A young East Clare historian and folklorist has presented a copy of a very rare original magazine article on Máire Rua O’Brien and the O’Briens of Dromoland dating back to 1901 to the Clare Heritage Centre in Corofin.
The then Lord Inchiquin, Conor O’ Brien of Dromoland Castle, took part in by allowing himself to be interviewed for it. It’s understood to be the third oldest written record of the folklore of Máire Rua according to Cathal O’Hagan.
Cathal O’Hagan from Kilkishen said: “I have always been very interested in the county’s folkore and grew up listening to it. I was always particularly interested in Maire Rua’s history and folkore. I grew up hearing about her and I used be told about her being killed in a hunting accident in Cratloe woods. Many say it was Carnelly Forest and others say she was sealed up in a hollow tree in Lemenagh. But when she wrote her will in1688, she was recorded as being very Ill.”
“So she probably died of old age or an illness. I have read her will and she left a large amount of money to the Friars of Quinn and Ennis Abbey and requested to be buried in Ennis Abbey,” Cathal added.

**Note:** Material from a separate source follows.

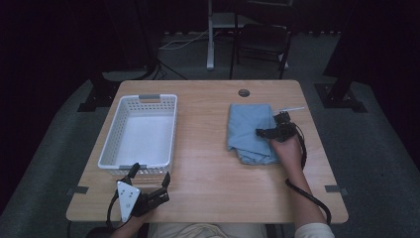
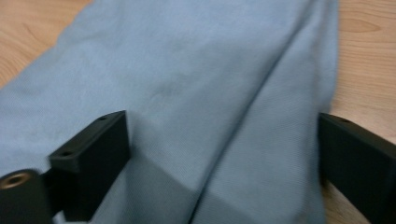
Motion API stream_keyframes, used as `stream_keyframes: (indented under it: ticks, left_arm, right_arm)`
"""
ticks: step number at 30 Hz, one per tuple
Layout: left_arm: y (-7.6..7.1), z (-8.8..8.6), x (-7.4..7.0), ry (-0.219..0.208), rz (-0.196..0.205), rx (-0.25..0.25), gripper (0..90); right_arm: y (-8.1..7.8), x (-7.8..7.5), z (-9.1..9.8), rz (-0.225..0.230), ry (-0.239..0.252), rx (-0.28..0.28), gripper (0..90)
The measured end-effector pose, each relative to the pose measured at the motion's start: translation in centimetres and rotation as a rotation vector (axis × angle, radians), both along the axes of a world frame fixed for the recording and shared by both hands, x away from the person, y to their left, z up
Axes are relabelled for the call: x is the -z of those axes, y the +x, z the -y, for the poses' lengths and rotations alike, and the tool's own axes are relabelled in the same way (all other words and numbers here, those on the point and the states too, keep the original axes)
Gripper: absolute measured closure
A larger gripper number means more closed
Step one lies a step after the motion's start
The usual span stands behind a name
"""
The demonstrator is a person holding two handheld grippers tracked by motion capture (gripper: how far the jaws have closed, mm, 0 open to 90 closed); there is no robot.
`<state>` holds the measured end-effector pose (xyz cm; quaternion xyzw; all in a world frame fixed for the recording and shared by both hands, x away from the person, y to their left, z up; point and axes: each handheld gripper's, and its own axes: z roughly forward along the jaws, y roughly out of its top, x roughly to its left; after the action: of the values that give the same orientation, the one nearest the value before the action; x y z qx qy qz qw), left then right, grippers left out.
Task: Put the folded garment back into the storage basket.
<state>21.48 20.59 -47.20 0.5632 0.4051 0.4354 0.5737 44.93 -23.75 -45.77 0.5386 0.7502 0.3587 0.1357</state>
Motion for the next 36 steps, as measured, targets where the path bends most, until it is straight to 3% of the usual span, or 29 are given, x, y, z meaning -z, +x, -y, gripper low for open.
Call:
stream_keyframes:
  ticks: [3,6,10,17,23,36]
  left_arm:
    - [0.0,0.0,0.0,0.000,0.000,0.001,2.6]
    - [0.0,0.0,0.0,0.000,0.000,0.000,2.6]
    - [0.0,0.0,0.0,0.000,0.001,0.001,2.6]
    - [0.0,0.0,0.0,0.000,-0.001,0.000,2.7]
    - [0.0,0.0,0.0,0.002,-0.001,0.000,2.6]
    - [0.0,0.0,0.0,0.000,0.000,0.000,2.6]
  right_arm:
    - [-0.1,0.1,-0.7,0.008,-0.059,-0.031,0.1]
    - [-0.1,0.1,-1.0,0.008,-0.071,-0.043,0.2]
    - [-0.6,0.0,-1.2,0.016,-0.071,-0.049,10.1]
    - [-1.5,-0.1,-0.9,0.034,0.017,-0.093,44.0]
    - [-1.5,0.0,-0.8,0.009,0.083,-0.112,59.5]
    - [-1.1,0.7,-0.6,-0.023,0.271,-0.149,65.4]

“I am in the middle of writing a fiction play about a ex-IRA man in 1925 who is a rogue and a schemer and himself and his IRA pals burn out the local landlord who denied the IRA man’s sister was pregnant with the landlord’s grandchild. The Gardaí investigated the burning and there are doubts the child is actually belonging to the sister. Though it’s fiction, it is the type of issue that happened back then. I hope to get on stage next year. And in the future when I have a few plays wrote and on stage. I would like to try do one on Máire Rua. It would be an interesting challenge,” he said.
For Halloween Cathal also plans to publish a children’s book based on the history, folklore and fairylore of the parish. “There is a woman in it based on Máire Rua. She’s a tough cookie who deserves her place in the children’s book. Then next year I will be publishing my book on the History of the parish which will also have Máire Rua in it because her cousins were the Gaelic landlord’s here before the Cromwellian Invasion.”